The Wolf Age Page 6
Morlock crossed his arms and watched them, allowing a crooked smile to show on his face. As the jailors in the hallway noticed it they began to grow quiet. He met the eye of anyone who looked at him and smiled. He was trying to tell them something: tonight they were the entertainment and he was the audience, and he had been richly amused.
They began to slink away. The message had been received, or they were tired of complaining. Last to go (apart from the guards who were left on station) was the pale trustee. He met Morlock's eye, gave a brief answering smile, and fled.
very day, for many days that followed, the jailors tried to provoke a fight between Morlock and the werewolf Rokhlenu. The jailors would give them one dish of food and one dish of water and wait for them to fight over it. It maddened them to see the prisoners divide up the food and share the water, passing the dish back and forth. The jailors gave the prisoners scant water and no food for ten days, then again tried offering the prisoners a single dish of food. Their fury at seeing the prisoners again share their food was extremely amusing to Rokhlenu and Morlock.
The guards with bows started using one or the other of the prisoners for target practice. When they did this they would shout or bark words at him. Morlock guessed these were encouragements to attack the other prisoner. He ignored the arrows, as did Rokhlenu. What the werewolf thought about it Morlock didn't know-their conversations hadn't gotten to the point of discussing abstractions. But from Morlock's point of view, the issue was clear. Either the guards would kill him, or they would not. If they would not, their threats were empty. If they did kill him, it was one way to escape the prison. He was willing to buy their failure with his own death.
The guards began to enter the cell in force. They beat Rokhlenu until the prisoner was crippled with pain and injuries. Then they left him to be killed in his weakness by Morlock. Morlock left him alone, letting him be healed by time and moonlight, so the next time the guards entered they crippled Morlock and left him for Rokhlenu. Rokhlenu left Morlock alone to heal, also (although this took longer).
The guards tried this gambit many times. The beatings were often overseen by the same senior guard-sometimes in wolf form, sometimes in human form, but always addressed as Wurnafenglu by the other guards, and recognizable from his great torc of honor-teeth. He would speak at length, cajolingly or insultingly, to the prisoners. Rokhlenu ignored it; Morlock didn't understand it.
Wurnafenglu finally resorted to riskier gambits, like having the jailors introduce weapons to the cell. One day they left a single knife with the food and water. Morlock and Rokhlenu tossed it back and forth to each other across the cell until the disgusted guards sent the pale trembling trustee in to recover it.
Their last attempt was directed specifically at Morlock. One night, after Rokhlenu had undergone his transition to wolfhood, a dozen archers took their places outside the cell and aimed nocked arrows at Morlock. Then the pale trustee appeared, holding a rough metal spike in a pair of long wooden tongs. He tossed the spike into the cell and backed away, looking apologetically at the prisoners.

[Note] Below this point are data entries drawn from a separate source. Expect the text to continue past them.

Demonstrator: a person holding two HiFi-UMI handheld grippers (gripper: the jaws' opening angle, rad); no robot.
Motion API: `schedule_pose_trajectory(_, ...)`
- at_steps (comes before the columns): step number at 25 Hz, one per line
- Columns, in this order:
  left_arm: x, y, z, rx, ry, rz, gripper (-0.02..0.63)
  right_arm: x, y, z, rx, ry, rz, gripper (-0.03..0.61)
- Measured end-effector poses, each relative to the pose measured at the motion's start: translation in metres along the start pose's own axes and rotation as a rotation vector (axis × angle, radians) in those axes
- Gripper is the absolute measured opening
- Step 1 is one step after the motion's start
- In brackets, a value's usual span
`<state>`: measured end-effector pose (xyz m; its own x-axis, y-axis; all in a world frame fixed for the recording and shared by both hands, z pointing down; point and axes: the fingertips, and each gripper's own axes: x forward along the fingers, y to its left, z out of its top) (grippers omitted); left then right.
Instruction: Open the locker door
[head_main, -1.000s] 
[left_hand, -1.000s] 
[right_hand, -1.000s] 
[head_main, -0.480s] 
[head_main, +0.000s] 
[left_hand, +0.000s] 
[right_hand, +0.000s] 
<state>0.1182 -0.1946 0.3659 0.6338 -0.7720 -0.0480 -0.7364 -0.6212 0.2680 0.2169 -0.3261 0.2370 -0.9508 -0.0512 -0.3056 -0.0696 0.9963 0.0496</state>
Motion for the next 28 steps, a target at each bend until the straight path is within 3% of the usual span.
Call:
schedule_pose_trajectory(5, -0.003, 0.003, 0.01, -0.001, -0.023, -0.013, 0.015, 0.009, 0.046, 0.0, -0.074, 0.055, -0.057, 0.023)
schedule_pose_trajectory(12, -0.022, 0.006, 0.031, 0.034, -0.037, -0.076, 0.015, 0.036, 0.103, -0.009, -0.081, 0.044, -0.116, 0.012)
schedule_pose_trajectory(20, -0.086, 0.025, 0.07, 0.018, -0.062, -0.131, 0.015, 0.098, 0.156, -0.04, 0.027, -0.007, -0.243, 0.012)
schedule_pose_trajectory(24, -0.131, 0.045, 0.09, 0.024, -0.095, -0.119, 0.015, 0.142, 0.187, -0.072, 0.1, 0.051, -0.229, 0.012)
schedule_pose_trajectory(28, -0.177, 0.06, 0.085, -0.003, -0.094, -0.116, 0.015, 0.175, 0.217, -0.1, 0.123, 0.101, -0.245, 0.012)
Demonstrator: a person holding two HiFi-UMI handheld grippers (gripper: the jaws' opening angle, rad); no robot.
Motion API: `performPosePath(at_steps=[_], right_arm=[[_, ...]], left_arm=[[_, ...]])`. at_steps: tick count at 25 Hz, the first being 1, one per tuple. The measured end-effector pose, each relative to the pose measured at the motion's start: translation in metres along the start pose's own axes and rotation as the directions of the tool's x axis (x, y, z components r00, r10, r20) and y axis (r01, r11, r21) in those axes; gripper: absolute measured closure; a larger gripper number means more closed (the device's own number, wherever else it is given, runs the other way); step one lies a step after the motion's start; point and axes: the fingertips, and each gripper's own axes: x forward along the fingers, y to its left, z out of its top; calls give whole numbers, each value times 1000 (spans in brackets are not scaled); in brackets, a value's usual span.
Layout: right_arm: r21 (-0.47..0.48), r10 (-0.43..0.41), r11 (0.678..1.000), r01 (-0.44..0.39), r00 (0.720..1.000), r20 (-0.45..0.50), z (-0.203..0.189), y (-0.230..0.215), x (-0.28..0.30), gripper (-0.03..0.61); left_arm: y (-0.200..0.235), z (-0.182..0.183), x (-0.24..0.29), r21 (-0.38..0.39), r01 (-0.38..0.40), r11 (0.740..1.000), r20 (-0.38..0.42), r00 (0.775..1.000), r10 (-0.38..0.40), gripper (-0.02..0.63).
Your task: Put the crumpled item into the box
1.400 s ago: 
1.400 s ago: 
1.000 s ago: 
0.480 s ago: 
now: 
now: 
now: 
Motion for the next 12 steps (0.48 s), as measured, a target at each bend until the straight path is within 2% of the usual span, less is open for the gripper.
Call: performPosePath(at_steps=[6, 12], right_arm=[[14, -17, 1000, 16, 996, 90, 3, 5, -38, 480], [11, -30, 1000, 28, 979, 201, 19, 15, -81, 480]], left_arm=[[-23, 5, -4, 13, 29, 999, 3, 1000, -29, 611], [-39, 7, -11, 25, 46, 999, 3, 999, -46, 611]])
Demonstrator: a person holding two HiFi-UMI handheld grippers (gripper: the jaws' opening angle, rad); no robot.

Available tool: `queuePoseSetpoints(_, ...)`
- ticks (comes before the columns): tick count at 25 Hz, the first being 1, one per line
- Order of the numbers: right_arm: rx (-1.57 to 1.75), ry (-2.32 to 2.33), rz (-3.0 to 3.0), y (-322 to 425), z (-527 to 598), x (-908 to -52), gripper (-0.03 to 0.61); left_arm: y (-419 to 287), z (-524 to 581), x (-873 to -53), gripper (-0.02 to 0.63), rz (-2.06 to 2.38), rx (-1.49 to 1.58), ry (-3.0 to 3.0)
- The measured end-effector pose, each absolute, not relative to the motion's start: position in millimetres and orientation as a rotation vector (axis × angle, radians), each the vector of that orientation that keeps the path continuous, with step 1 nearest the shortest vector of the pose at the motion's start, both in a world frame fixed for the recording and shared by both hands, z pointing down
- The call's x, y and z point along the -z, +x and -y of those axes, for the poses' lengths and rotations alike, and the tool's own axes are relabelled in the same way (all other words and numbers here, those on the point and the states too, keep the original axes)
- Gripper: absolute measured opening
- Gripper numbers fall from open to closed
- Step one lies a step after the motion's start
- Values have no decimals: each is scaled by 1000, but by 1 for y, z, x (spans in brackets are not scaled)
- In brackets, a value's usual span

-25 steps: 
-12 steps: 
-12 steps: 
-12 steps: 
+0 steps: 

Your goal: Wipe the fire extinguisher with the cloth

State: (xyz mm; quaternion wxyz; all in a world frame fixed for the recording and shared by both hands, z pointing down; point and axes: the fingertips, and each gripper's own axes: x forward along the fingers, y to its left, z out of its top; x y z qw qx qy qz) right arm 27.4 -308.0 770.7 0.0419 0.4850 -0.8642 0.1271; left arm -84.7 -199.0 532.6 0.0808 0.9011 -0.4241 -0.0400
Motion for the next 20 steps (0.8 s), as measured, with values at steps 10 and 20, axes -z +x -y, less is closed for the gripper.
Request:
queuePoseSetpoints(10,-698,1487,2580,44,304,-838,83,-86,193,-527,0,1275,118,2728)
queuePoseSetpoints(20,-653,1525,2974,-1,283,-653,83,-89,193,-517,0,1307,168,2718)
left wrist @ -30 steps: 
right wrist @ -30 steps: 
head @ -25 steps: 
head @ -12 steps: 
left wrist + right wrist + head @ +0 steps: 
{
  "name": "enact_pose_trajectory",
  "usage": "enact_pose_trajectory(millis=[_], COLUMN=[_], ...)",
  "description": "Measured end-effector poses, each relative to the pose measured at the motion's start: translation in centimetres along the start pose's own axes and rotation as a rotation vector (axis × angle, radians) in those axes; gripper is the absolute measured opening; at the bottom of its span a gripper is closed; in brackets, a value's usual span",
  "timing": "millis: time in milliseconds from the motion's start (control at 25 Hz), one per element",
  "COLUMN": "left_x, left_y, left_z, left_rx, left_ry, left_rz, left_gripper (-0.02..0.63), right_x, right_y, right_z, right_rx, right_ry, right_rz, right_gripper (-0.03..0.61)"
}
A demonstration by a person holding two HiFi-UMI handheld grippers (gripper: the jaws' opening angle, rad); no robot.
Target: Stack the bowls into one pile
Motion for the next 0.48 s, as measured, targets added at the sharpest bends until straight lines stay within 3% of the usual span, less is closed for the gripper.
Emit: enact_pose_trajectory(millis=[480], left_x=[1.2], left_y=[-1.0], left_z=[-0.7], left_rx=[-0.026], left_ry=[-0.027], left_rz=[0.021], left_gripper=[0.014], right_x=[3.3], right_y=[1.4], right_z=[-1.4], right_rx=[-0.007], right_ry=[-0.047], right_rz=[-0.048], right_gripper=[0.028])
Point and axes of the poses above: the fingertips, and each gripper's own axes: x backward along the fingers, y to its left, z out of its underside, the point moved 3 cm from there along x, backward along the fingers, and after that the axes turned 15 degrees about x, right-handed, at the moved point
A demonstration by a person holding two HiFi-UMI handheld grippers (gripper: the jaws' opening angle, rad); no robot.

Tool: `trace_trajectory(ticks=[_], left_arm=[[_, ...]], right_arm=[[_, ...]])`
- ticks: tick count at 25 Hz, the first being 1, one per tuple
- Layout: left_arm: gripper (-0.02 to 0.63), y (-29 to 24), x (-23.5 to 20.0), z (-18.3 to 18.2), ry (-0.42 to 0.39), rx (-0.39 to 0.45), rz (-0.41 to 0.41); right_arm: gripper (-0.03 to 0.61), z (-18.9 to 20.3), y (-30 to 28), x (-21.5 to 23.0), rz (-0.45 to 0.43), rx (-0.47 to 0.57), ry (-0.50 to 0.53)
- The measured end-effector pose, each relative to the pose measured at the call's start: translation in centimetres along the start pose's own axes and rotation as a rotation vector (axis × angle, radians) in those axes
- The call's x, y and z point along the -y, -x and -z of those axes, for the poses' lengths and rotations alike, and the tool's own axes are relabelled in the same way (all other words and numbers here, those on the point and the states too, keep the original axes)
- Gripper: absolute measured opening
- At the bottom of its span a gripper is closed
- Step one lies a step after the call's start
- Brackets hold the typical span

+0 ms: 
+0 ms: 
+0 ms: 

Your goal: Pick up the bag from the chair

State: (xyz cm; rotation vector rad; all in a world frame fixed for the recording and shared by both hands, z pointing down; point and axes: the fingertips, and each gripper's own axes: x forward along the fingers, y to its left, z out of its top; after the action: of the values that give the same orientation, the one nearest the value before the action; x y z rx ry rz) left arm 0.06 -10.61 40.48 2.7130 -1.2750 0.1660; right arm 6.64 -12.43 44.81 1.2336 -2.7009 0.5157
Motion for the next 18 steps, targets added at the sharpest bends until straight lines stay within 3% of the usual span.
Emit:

Rokhlenu backed instinctively away from the spike. Morlock approached it. The archers shifted their aim to follow him.
The spike was made of silver. Morlock was intrigued. How had they acquired it? Why had they acquired it? What did they expect him to do?
He picked up the spike and looked at the guards outside the cell. No word or sign was given, but the implication seemed clear: kill him or we'll kill you.
Morlock hefted the spike in his hand. It was a powerful weapon in this stretch of the world, but it was no good to him in this cell. He tossed it through the open window into the moonslit world outside. Then he turned to face the archers.
Wurnafenglu, standing in wolf form in the hallway, gave a curt bark. The archers stood down and marched away. Only the usual four guards were left on station. Wurnafenglu looked wearily at Morlock and then looked away.
It was the jailors' last attempt to get Morlock and Rokhlenu to fight.
In the meantime, Morlock had been learning the werewolves' languages from Rokhlenu. He had been right that the werewolves were repelled by humans making wolf sounds (and the reverse): each form had its own language. In wolf form ("the night shape" Rokhlenu called it) they used Moonspeech, and in human form ("the day shape") they used Sunspeech.
At first, Morlock learned Moonspeech faster: he already knew a few words, and there were apparently not many to know. But Moonspeech was more difficult than Sunspeech in some ways. With fewer words and less grammar to communicate the same universe of meanings, much of the sense depended on shifting contexts and metaphorical leaps that Morlock found hard to follow. If he'd still had his Sight it might have been easier.
Sunspeech, in contrast, had a multitude of vocabularies and inflections with very precise distinctions. There was a difference between "volcanic rock unworked by a maker and unweathered by the elements" (wilk), "volcanic rock worked but not weathered" (wlik), "volcanic rock weathered but not worked" (welk), "volcanic rock worked and weathered" (welik), and it was a solecism to use one when you meant the other, or a vaguer word like the undifferentiated "rock" (lafun) when you really meant something more specific. Morlock committed this solecism so often that Rokhlenu seemed to grow used to it. Anyway, he stopped laughing at it.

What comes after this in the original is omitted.